What Types of Yoga and Pilates Are Best for Lower Back Pain?
Certain types of yoga and pilates can help you in your journey to a pain-free back, while others will hinder or reverse your progress. Because of this, it’s important to be mindful of which type you choose.
Yoga for Back Pain
When practicing yoga to alleviate back pain, we recommend sticking to gentler forms. Lyengar yoga can be a good starting point, as it’s slower-paced and prioritizes proper alignment. Instructors of these courses are trained in anatomy, so they understand the right form necessary to support the body safely.
Restorative yoga is another excellent choice, as it helps relax and ease tense, sore muscles.
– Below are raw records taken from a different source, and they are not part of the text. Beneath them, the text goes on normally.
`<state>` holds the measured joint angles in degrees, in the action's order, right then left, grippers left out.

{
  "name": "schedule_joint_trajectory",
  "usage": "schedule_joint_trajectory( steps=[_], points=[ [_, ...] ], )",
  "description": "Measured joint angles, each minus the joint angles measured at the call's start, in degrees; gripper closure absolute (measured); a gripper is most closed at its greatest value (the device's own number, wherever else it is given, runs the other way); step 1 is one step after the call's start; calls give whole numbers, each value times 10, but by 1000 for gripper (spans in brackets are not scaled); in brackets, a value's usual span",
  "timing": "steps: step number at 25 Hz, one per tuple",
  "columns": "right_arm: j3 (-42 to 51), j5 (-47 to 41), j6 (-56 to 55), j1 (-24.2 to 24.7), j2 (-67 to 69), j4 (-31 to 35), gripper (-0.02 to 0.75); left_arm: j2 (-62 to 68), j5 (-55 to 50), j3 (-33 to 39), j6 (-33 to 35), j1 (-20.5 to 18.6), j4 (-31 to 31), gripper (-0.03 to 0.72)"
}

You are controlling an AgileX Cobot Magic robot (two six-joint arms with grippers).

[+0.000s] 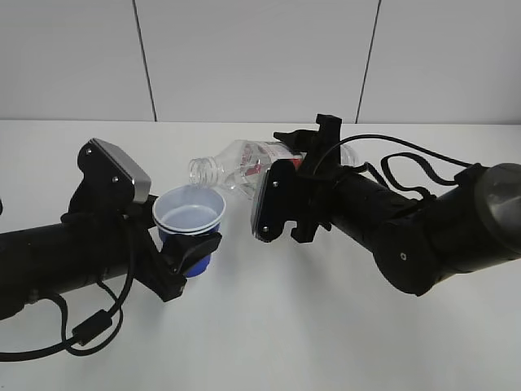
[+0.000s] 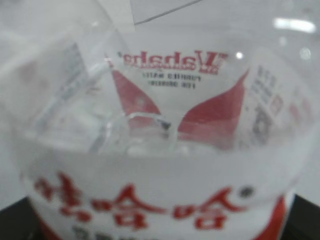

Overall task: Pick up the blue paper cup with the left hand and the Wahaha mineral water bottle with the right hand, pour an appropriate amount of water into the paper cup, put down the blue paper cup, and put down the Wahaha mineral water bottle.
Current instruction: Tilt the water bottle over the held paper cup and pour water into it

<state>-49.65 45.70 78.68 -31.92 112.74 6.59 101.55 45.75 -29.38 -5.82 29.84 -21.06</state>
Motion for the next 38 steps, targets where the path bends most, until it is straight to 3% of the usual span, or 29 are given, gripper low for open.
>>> schedule_joint_trajectory(
  steps=[38],
  points=[
    [0, 3, 145, 0, 0, 20, 224, 0, -55, 0, 0, 0, -5, 164]
  ],
)
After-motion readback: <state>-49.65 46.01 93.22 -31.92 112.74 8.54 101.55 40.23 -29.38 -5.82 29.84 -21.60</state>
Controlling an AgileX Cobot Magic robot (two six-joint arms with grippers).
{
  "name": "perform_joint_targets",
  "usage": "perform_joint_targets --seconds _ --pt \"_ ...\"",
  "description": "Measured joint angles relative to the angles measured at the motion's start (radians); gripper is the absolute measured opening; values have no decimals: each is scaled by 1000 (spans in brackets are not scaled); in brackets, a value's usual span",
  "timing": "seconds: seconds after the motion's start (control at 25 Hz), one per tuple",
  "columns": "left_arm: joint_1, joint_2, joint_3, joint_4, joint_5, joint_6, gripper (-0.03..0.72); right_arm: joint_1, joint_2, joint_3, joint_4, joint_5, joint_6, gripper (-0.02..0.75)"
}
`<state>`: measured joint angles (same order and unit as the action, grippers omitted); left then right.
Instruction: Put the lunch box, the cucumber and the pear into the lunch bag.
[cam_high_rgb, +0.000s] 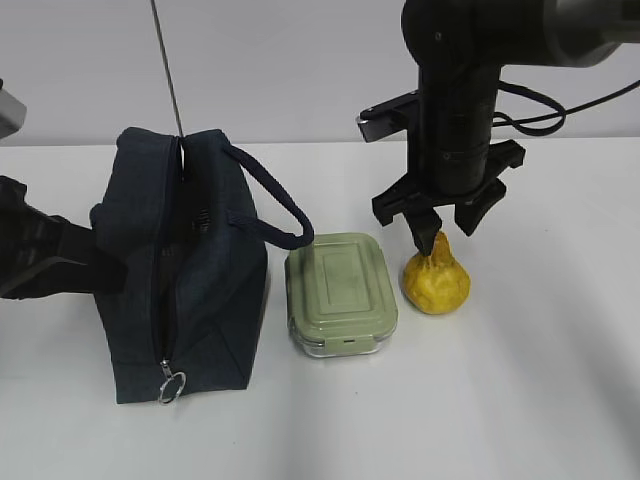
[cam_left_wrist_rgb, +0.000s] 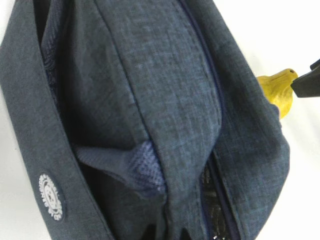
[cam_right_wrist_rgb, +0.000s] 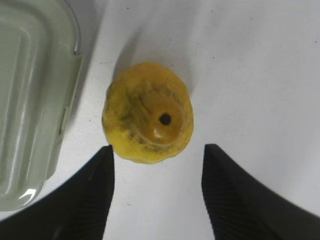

This practice focuses on relaxation, restoration, and rejuvenation, employing various yoga props to ensure you remain comfortable throughout the session. Many of these poses occur either sitting or lying on your yoga mat.
You could also incorporate Hatha yoga, as it takes a milder approach that prioritizes long, slow holds. Since it’s nowhere near as demanding as some types of yoga, including Bikram and Ashtanga, it can be a good option for those with back pain.
In these classes, you’ll hold the poses for longer, so there’s no need to worry about keeping up with a rapid-paced assortment of postures and poses. If you participate in these classes, we recommend notifying your instructor of your back pain and asking about alternatives to moves that could aggravate the pain.
Pilates for Back Pain
Like yoga, pilates comes in various styles. You can find pilates classes that are specifically geared toward lower back pain online. If you prefer exercising at home, this is an excellent place to start. There are dozens of YouTube videos and websites with dedicated routines designed to help you tackle your back pain.
However, you can also find formal classes that teach varying types of pilates that can help with back pain. For example, Stott Pilates is geared specifically toward restoring the original curvature of the spine and protecting, realigning, and improving the muscles surrounding the joints.
Given the design of this particular type, it’s excellent for those recovering from or dealing with pain in their backs, necks, and shoulders. It features various tools to help you in your journey, including exercise balls, dumbbells, rings, exercise bands, and more.
Classical and contemporary pilates offers back-pain-relieving benefits, as they target strength, flexibility, and balance in a gentler approach to the practice.
Clinical pilates can be another solution to aid in your back pain relief journey. Physiotherapists often use this type of pilates to help patients recover from various injuries and health conditions, including chronic back pain.
So, Which One is Best for Back Pain?
The answer to the debate of yoga versus pilates for back pain is ultimately up to you. It hinges on your personal needs and situation, as everyone is different. For example, yoga might be the better option for individuals who want to prioritize relaxation and recovery while working to alleviate back pain.
Conversely, pilates might be the best fit for those who want to focus on strengthening their muscles and improving posture to reduce pain. It all depends on your situation and what you feel comfortable and capable of doing. If you’d like, you can mix the two together for a well-rounded approach or stick with one over the other.
If you’re new to both, we recommend trying a few classes of each to determine your preferences. Once you find your rhythm in one style or the other, stick to that one. If you find you like both, incorporate a couple of each. Do the option that works best for your body because that’s all that matters!